- Born: 1950 (age 75–76)
- Education: Texas Woman's University University of Otago
- Medical career
- Institutions: University of Otago University of Missouri University of Virginia

= Linda Bullock =

American nursing professor

Linda Faye Clark Bullock (born 1950) is an American professor of nursing.

== Education ==
Bullock received a bachelor's and master's degree in nursing from Texas Woman's University. She completed a doctor of philosophy in public health at University of Otago.

== Career ==
Bullock worked with professors Judith McFarlane and Barbara Parker to investigate the consequences of physical abuse during pregnancy. Bullock showed that low birth weights were associated with abuse. Together they created tools that are used by researchers who are investigating abuse during pregnancy.

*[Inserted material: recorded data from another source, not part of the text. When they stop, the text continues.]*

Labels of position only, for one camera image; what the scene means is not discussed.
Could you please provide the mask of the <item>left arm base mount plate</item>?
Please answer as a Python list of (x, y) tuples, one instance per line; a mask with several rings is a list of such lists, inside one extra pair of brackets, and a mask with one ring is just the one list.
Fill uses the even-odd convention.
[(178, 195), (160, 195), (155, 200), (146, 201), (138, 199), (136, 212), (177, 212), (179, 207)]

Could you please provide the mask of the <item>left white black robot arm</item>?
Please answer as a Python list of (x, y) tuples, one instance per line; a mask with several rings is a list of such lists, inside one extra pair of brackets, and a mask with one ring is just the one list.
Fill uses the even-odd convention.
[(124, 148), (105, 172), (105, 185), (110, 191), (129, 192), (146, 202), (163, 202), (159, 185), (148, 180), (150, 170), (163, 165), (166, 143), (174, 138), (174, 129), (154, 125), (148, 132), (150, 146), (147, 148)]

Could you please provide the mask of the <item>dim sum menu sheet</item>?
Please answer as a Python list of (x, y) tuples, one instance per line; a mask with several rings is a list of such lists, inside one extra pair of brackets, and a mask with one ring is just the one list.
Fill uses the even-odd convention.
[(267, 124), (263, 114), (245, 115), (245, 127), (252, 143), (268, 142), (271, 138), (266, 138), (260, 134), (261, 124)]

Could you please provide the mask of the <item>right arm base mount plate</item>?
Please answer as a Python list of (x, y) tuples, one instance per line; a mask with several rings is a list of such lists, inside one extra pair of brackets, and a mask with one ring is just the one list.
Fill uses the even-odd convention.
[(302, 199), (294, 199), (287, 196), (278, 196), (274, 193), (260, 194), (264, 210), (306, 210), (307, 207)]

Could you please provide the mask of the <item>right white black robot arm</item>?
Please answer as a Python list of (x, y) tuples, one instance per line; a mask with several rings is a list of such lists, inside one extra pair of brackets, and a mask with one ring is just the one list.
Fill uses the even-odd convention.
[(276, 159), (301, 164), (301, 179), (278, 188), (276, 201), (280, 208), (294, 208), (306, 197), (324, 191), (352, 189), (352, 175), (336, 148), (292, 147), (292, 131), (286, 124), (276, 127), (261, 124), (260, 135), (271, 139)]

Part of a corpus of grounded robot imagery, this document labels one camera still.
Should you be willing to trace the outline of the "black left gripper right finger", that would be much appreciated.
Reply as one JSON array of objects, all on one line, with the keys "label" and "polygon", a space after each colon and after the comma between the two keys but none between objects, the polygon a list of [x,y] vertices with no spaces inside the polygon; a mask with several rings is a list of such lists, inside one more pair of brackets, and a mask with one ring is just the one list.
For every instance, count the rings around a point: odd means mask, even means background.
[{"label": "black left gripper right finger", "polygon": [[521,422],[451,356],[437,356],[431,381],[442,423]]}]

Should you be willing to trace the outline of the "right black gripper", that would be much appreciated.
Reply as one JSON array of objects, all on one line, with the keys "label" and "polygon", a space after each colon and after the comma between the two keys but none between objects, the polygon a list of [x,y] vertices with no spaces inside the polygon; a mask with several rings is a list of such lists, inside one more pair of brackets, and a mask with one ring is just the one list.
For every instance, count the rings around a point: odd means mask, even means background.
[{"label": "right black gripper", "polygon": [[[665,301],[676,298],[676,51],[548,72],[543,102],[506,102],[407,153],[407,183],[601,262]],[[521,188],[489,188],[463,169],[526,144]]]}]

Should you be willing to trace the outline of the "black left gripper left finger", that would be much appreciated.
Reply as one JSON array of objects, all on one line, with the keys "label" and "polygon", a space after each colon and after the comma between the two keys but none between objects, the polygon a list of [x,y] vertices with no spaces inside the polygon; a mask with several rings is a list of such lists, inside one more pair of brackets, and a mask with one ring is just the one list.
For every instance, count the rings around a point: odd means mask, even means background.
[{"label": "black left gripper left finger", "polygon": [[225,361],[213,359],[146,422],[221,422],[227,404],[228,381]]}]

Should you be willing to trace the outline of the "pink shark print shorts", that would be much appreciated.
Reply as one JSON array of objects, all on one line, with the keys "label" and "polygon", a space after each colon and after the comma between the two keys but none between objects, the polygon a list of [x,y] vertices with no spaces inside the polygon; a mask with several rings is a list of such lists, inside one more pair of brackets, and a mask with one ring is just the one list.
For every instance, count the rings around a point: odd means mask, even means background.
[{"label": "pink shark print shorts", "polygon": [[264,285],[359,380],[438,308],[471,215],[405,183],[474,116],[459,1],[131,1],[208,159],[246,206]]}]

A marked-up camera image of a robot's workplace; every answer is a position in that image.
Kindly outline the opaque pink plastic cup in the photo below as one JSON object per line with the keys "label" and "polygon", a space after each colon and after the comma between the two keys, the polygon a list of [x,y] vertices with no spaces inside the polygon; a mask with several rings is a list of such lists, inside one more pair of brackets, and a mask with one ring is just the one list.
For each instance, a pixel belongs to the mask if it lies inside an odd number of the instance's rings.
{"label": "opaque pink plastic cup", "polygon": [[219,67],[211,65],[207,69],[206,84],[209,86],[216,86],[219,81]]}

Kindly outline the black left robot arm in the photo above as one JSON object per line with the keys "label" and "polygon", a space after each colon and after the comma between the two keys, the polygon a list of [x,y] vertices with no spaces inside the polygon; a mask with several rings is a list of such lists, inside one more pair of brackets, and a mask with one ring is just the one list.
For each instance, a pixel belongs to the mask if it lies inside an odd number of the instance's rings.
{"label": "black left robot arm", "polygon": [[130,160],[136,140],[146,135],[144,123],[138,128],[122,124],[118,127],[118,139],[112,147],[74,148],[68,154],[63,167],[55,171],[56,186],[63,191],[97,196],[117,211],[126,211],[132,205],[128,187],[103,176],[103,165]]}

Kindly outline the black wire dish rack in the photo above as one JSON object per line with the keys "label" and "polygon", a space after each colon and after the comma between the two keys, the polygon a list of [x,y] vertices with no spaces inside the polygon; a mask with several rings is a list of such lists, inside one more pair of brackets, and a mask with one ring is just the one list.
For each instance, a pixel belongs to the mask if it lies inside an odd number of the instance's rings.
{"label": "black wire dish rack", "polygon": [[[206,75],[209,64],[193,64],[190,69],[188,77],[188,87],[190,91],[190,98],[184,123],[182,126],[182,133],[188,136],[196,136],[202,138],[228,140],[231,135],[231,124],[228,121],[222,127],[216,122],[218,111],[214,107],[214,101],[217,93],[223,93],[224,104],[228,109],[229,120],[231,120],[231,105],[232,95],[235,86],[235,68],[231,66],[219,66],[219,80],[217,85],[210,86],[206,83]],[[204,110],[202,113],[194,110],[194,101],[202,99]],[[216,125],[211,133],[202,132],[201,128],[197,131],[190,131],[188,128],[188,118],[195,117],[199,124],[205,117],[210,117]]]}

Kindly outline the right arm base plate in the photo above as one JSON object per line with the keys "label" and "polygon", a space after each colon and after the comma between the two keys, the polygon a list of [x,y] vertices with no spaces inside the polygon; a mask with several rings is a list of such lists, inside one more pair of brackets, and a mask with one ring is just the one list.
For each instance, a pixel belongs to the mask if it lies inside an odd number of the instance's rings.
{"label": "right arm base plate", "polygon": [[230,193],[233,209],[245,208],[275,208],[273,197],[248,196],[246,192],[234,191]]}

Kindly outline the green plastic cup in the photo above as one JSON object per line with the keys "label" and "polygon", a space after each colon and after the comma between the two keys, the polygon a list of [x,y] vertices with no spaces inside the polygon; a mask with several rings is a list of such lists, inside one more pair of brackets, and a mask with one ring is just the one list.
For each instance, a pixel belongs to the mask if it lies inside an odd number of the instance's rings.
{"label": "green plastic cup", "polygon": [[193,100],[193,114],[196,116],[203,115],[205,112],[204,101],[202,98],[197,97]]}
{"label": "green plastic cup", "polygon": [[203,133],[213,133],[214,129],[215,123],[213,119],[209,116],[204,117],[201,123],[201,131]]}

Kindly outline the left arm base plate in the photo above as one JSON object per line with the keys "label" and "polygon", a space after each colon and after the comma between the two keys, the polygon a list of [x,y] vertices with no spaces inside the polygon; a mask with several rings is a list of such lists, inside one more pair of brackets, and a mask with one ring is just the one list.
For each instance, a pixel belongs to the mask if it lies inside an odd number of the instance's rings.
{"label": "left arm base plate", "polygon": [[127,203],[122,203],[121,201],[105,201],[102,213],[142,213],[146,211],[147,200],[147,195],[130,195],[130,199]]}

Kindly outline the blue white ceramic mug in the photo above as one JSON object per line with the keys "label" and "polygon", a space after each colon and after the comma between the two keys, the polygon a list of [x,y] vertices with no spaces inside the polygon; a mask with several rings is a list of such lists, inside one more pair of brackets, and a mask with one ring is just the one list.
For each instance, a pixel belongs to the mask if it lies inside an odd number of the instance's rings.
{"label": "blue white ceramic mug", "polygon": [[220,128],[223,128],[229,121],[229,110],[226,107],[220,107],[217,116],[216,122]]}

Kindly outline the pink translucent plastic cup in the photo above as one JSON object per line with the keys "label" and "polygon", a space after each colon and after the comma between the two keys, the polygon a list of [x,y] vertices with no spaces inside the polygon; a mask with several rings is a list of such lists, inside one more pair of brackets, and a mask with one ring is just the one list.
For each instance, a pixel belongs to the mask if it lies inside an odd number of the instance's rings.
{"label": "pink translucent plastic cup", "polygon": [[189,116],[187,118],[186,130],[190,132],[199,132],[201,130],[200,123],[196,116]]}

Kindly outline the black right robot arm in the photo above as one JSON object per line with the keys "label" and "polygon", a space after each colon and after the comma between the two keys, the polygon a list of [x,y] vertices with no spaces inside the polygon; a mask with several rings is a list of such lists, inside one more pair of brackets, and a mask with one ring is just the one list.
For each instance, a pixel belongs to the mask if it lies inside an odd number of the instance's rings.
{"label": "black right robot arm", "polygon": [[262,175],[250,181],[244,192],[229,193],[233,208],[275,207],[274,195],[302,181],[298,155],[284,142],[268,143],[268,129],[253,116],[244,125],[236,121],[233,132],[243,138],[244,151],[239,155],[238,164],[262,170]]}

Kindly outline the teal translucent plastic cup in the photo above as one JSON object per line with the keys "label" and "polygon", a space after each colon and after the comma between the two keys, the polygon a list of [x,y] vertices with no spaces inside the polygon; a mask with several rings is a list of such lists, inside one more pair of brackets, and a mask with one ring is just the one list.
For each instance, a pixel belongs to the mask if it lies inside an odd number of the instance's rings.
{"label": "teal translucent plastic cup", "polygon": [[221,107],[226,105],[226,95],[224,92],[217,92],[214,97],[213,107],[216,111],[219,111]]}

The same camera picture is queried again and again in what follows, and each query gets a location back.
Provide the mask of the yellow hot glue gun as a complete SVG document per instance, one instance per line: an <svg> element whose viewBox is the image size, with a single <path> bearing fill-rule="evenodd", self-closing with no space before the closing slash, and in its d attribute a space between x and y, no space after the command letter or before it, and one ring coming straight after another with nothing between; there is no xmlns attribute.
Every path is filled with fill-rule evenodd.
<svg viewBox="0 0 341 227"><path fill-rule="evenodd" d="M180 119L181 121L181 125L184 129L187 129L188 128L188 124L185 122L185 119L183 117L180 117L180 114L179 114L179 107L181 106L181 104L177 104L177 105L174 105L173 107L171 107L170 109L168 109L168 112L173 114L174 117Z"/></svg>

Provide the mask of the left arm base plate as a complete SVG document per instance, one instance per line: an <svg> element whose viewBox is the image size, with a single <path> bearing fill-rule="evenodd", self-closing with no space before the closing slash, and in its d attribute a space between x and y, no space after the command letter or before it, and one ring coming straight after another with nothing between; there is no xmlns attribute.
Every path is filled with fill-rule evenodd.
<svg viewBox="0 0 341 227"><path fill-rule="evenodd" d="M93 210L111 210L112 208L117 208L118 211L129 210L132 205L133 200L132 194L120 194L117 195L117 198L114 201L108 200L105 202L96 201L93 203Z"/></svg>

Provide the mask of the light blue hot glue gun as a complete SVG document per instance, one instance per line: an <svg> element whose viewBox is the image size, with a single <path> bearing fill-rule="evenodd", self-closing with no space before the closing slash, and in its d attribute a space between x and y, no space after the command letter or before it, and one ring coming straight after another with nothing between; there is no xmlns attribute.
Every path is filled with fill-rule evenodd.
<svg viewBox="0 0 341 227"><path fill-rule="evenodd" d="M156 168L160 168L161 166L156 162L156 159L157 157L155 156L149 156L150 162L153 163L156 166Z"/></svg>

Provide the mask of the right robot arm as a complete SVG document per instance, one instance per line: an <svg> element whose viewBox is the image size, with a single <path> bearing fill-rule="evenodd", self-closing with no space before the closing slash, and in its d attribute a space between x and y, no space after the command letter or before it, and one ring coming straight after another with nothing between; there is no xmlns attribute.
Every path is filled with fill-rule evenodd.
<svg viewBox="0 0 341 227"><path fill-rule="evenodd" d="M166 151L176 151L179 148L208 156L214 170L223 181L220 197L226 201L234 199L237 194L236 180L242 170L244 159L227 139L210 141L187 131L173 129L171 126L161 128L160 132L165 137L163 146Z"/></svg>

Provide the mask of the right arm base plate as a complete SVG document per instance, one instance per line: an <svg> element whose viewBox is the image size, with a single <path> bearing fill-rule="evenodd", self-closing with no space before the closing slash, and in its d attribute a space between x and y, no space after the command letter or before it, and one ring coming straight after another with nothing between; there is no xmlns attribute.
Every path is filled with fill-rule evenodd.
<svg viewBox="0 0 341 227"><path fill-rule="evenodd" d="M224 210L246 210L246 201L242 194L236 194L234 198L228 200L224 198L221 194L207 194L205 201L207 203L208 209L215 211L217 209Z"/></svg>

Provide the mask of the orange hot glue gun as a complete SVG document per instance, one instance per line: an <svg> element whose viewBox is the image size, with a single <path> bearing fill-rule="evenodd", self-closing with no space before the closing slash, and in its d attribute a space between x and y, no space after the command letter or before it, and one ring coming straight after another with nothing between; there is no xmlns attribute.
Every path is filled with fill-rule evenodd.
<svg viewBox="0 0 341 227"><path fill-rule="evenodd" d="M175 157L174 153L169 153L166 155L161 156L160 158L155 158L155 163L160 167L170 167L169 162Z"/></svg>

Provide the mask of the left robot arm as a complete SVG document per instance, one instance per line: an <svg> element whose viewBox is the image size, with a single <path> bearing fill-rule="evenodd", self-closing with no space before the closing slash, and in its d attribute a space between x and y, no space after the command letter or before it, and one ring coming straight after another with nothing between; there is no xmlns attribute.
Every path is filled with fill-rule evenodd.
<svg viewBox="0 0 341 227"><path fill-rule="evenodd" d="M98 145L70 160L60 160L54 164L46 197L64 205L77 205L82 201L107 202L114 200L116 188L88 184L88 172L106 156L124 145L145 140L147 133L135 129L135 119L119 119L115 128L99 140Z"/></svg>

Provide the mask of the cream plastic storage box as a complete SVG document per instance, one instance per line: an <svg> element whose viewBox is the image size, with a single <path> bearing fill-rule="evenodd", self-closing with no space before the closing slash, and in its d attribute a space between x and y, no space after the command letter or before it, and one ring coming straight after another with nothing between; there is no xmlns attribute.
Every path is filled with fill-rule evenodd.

Bullock was the first nurse faculty member at Christchurch School of Medicine. She joined the faculty at University of Missouri Sinclair School of Nursing in 1997. She became a nursing professor in 2003. In January 2010, she was appointed as the director of the doctor of philosophy in nursing. In 2010, she joined the faculty at University of Virginia School of Nursing as the first Jeanette Lancaster Alumni Professor of Nursing, a funded chair.

== Awards and honors ==
Bullock is a Fellow of the American Academy of Nursing.